Editorial comment here:  Although this paragraph helpfully points out that enhanced damages are not required in every case of willful infringement, it also doesn't provide any guidance for exercising that discretion (though presumably the Read v. Portec factors will still apply); and that word "generally" in the last clause might give rise to problems, as plaintiffs will seek to show why their case, in which the infringement may not have been egregious, nevertheless is different from the norm and deserves an enhancement.
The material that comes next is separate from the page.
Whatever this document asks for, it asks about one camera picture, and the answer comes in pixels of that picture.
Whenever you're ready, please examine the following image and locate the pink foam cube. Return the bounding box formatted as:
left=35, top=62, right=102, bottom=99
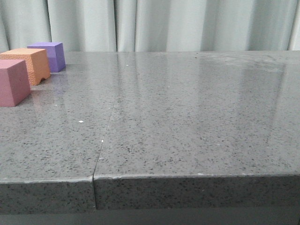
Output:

5.  The Court also doesn't approve of the Federal Circuit's standard of proof and standard of appellate review:
The Seagate test is also inconsistent with §284 because it requires clear and convincing evidence to prove recklessness. On this point Octane Fitness is again instructive. There too the Federal Circuit had adopted a clear and convincing standard of proof, for awards of attorney’sfees under §285 of the Patent Act. Because that provision supplied no basis for imposing such a heightened standard of proof, we rejected it. See Octane Fitness, 572 U. S., at ___ (slip op., at 11). We do so here as well. . . .
Finally, because we eschew any rigid formula for awarding enhanced damages under §284, we likewise reject the Federal Circuit’s tripartite framework for appellate review (p.12).
The Chief rejects the argument that Congress approved of the Seagate standard in enacting the America Invents Act in 2011 (pp. 13-14).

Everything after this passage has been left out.